Next up were the windows. I started by satin stitching the glass using a light blue Chinese flat silk. The grey lintels are stitched in long-and-short stitch using a grey Chinese flat silk. The red lentils are made of rows of stem stitches using stranded silk (#3093 Campari Soda) by the Silk Mill.
Next, I put in the "lead" for the leaded windows. I used silver plated smooth passing #5. The first layer I couched in place with a grey (LT1322) superfine silk made by Langley Threads. The second layer was then couched in place at the intersections using the same grey Chinese flat silk as was used in the grey lentils. Since you just cut off the passing thread at the border between lentil and glass (i.e. no threads are plunged), you need to hide the ends under a layer of chain stitch using Silk Mill stranded silk. I used the same (near) black silk thread to stitch the dividers between the window panes.
I really loved putting in the red bricks!

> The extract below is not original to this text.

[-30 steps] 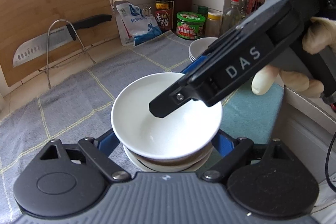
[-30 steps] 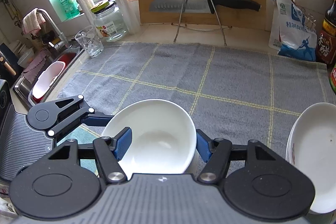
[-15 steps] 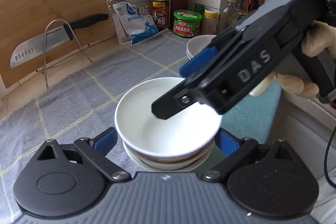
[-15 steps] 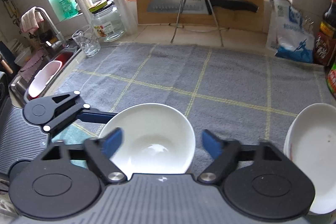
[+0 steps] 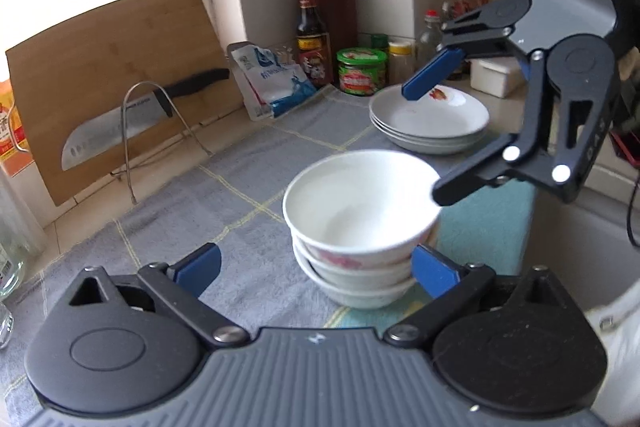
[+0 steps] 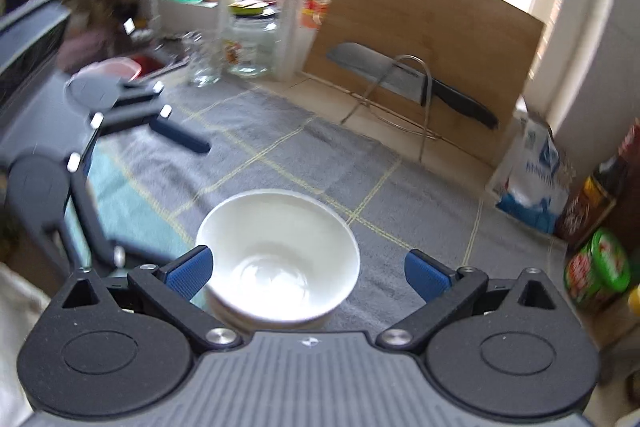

I just happened to have the ideal colour of Chinese flat silk to do the counted satin stitch with. The white grout is made with stem and straight stitches using a white Chinese flat silk. The lentils were finished by couching Gilt Twist #3 and Gilt Rococo in place. Note how I left a tiny gap between the window/bricks at the bottom and my yellow string padding. I will need this gap later when putting in the passing thread to form the top decorative border of the tapestry hanging behind the pope. You can also see that the gold threads are just cut off and not plunged as we tend to do in modern goldwork.
One of the challenges of recreating these Late-Medieval orphreys is finding out what threads were used. In the original piece, the fringe of the ceremonial tapestry hanging behind the figure has wavy streaks of very fine gold thread. No idea what it is! However, I have noticed that when the ends of Gilt Twist unwind, they look wavy. What would happen when you intentionally unwind a length of twist? Yup, you end up with three strands of very fine wavy gold thread :). So, over my base layer of green and red satin stitches made with Chinese flat silk, I carefully stitched with my "home-made" gold thread. The trick is to use a big needle and not pull to hard as otherwise the waves come out. And yes, I did stitch through the fabric with my gold thread using the same motion as with laid stitch.
Next up was the tapestry itself. For the St. Laurence project I used Japanese thread for this part. However, this would not work well with the intricate padding of the decorative top border. I decided to use Gilt passing thread #6/Stech vergoldet 140/150 CS instead. It is a stiffer and thicker thread than what was used originally. However, I am trying to finish this piece quickly so that I can start the next one for my upcoming exhibition in August. Using a finer thread would mean hours of extra work! And this already took 20 hours... The good news is, it works much better for the red diaper pattern than the original thinner thread works in the original piece. There is a lot of gaping in the original piece. The downside? It doesn't flow well over my padding; here I have gaping. Especially over the little dots.
And I learned something else: framing up both the figure and the background on one frame, make stitching difficult. My arms are too short sometimes. I noticed that I was able to stick to the counted diaper pattern best when turning my frame in such a way that I worked horizontally (as you see in the picture). I couldn't do this for the other half of the background. Instead, I worked vertically. The diaper pattern is not nearly as crisp. However, the couching over the padding is much nicer when I am working vertically. Lesson learned. Next time I will make sure that I can reach my embroidery equally well from all FOUR sides of my slate frame. For the moment, the blank that will eventually be filled with the figure of Pope Francis looks more like a zombie...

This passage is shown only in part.